ALK+ ALCL commonly presents in young populations, generally within the first 3 decades of life and carries a significantly better prognosis (5-year OS, 70–85%) than ALK− ALCL (5-year OS, 30–49%) (48). The presence of ALK gene rearrangements in ALK+ ALCL, most commonly translocation t(2;5)(p23;q35), results in the fusion of nucleophosmin (NPM1) and ALK (49). Anti-ALK antibodies can identify the proteins produced by NPM1/ALK transcripts based on staining patterns. ALK+ ALCL expressed ALK in nucleus and cytoplasm; conversely, variant fusions lacked nuclear ALK-staining (50).
ALK gene rearrangements often occur within the intron, between exons 19 and 20, allowing the intracytoplasmic domain of ALK to fuse with NPM1. The dimerization domain auto-phosphorylates the ALK catalytic domain and activates multiple downstream signaling pathways, including PI3K/AKT, RAS/ERK, and JAK/STAT (51).
NPM1-ALK cell lines express STAT3 phosphorylated on serine residue 727 and tyrosine residue 705 and increase STAT3 expression at the transcriptional level. Although JAK3 is phosphorylated, its binding is not essential for STAT3 activity. NPM-ALK fusion transcripts could activate STAT3 directly (52). This activation is important, as STAT3 is integral to cell survival by controlling the transcription of numerous apoptosis-regulating proteins, such as cyclin D1, Bcl-X, Bcl-XL, and c-Myc (53). Although NPM1/ALK fusion transcripts are the most common rearrangements in ALK+ ALCL, other rearrangements, such as TPM3 (1q25), ATIC (2q35), TFG (3q21), TPM4 (19p13.1), MYH9 (22q11.2), RNF213 (17q25), TRAF1 (9q33.2), CLTC (17q23), and MSN (Xq11), have also been reported (54).
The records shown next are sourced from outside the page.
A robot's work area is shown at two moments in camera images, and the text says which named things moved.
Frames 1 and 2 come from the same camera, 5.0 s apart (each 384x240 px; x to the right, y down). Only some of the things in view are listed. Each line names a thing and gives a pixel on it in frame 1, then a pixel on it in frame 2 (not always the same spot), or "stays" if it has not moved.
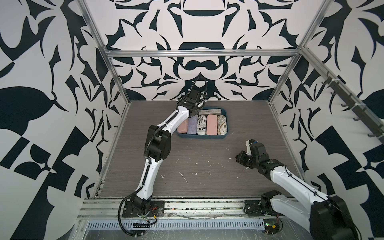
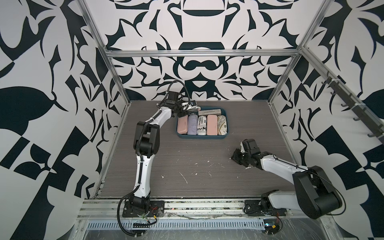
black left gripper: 196,110 to 183,114
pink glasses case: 183,127 stays
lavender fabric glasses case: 192,125 stays
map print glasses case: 222,128 stays
ALK– ALCL was upgraded from a provisional to a definite entity in the revised 2016 WHO classification (55). It is difficult to differentiate between ALK– ALCL and PTCL-NOS based on CD30 positivity (20). To better define ALCL from PTCL-NOS, GEP of PTCL-NOS, and ALCL discovered a unique cluster of gene transcripts shared by ALK– and ALK+ALCLs (56). We can also distinguish ALK–ALCL from CD30+ PTCL-NOS through clinical outcomes (57, 58). CD30+ PTCL-NOS has a poorer prognosis and requires more aggressive treatment (59, 60). Based on GEP, a 3-gene model (TNFRSF8, BATF3, and TMOD1) was developed to separate ALK– ALCL from PTCL-NOS, with 97% accuracy (61).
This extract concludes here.